Algorand Incentives pre-Guide

Algorand Incentives pre-Guide

Urtho
Urtho

Algorand staking before Q2’24

Algorand belongs to the Proof Of Stake family of blockchains and is secured by a decentralized stake and thousands of nodes run by independent operators.

  • Neither node runners nor staking accounts are rewarded for securing the network.
  • Each node may vote on behalf of one or multiple accounts.
  • Accounts generate and sign secure participation keys that are limited only to voting activity and cannot be used for spending.
  • Individual account vote power and proposal frequency are proportional to the amount of Algo tokens in the account.
  • The stake is not locked and the proposal probability is recalculated in real-time (with 320 round lag).
  • There is no stake floor or ceiling - even accounts with less than one Algo can propose blocks.
  • DeFi & Bridge smart contracts allow for liquid staking. Users can lock their stake and receive equivalent tokens that allow them to participate in DeFi activities. The same locked stake can be registered to participate (vote & propose) on a user’s node.

Algorand 2024 incentives

2024 introduces a fundamental change to the model with protocol-level proposal rewards. The transaction fee-powered rewards are going to be boosted by Algorand Foundation incentives for the first 3 years after launch. Two protocol-level features are going to be the base of this new program:

  • Incentivization: Registered accounts with stake within specific bounds will be rewarded for each block proposal won.
  • Absenteeism: Accounts that fail to propose regularly (e.g. due to node or network failure) will be removed from the staking until they re-register by paying an extra fee.

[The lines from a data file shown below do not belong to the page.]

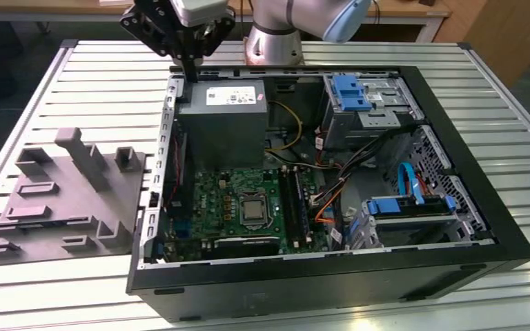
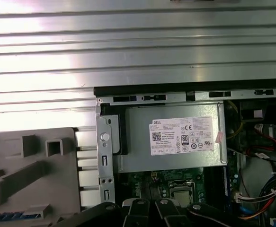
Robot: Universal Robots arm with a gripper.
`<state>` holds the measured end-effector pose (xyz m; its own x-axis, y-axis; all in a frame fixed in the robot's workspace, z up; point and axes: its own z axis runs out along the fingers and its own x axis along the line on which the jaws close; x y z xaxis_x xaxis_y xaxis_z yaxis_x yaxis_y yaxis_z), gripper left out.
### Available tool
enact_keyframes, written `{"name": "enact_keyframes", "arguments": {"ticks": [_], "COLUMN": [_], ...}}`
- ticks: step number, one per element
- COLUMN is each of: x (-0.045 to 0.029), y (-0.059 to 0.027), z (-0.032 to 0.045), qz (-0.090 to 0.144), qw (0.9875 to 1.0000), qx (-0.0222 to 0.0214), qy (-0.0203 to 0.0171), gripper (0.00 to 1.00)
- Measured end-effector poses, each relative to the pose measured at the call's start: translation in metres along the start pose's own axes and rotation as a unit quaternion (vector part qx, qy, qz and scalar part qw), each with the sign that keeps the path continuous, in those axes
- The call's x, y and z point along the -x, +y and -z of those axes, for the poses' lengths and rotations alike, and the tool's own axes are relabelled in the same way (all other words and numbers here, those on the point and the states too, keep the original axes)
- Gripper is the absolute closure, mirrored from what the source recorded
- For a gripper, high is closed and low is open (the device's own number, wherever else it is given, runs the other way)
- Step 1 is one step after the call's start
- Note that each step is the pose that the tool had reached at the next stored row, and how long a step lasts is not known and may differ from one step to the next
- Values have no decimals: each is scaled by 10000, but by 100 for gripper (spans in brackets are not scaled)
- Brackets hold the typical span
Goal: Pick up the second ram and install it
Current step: 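Reach for the second ram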
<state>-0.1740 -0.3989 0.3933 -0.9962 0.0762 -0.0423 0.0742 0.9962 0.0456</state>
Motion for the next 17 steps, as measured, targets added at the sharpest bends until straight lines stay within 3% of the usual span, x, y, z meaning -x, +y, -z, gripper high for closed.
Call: {"name": "enact_keyframes", "arguments": {"ticks": [17], "x": [-487], "y": [-36], "z": [22], "qz": [5], "qw": [9999], "qx": [11], "qy": [-138], "gripper": [90]}}
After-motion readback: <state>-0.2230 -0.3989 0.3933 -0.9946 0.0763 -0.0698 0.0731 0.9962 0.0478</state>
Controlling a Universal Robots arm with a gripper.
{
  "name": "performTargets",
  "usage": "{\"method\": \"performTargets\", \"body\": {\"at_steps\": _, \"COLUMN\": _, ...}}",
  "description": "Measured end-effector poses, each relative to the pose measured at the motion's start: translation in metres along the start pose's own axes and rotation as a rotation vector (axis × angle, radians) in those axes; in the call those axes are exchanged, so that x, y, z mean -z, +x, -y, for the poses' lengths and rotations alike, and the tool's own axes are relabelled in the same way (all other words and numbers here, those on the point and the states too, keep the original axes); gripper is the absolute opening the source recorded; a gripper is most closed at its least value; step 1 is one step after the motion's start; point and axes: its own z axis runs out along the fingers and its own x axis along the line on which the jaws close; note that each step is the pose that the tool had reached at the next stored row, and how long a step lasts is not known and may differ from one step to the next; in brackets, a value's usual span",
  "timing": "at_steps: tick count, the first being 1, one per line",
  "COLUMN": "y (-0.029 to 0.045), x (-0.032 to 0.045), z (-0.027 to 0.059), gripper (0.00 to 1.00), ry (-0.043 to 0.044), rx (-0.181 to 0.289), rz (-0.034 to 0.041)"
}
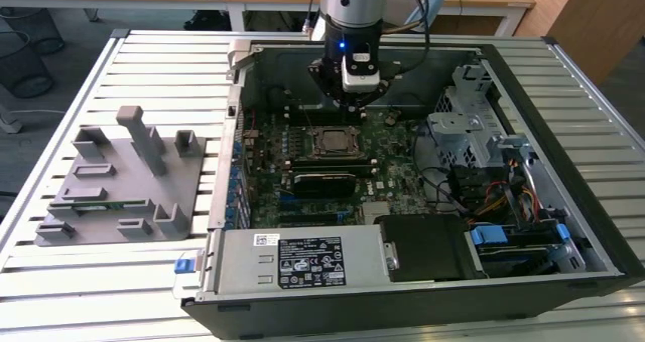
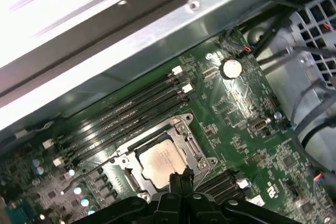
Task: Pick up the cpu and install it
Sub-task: 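Install the first cpu locking lever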
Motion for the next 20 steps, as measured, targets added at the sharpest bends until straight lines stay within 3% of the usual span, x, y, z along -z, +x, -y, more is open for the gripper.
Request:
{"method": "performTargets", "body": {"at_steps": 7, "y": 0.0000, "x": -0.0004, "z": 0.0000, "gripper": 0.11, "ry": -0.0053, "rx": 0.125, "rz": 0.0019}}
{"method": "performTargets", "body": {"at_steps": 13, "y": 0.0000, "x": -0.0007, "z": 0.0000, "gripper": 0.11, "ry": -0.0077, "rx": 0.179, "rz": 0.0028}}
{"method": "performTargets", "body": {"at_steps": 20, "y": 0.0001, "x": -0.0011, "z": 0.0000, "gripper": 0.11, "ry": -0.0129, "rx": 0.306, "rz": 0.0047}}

There will be no change to the participation floor or ceiling. Both small accounts with less than 1 Algo and whales with 600 Million Algo will be able to register online for voting and proposals. New bounds will only make an account eligible for block proposal rewards.

Stake eligibility for rewards

The specific floor and ceiling that make the account eligible for rewards is yet to be decided but is expected to be

  • 30k Algo for the minimum stake (as per Gov #10)
  • 67MM to 135MM Algo for the maximum stake

Both minimum and maximum eligible stake values have important technical implications for network performance & security and should be carefully chosen.

Minimum eligible stake

Consider some facts about the minimum/floor eligibility stake value:

  • A low value increases the number of eligible accounts.
  • Tracking account eligibility is a memory-intensive task for each participating node.
  • Should not be increased in future releases as it might require the redeployment of pool smart contracts to maintain fair reward distribution.

Technically Algorand should opt for a higher floor as it makes the chain more green by lowering the minimal node hardware requirements.

While this appears to make the process less inclusive, a decentralized staking pool smart contract could allow smaller accounts to participate in block rewards. Small stake accounts might also consider DeFi liquid staking.

Decentralized staking pools

pools

Multiple teams are in the process of creating smart contract-based solutions to allow accounts below the minimum threshold to receive staking rewards.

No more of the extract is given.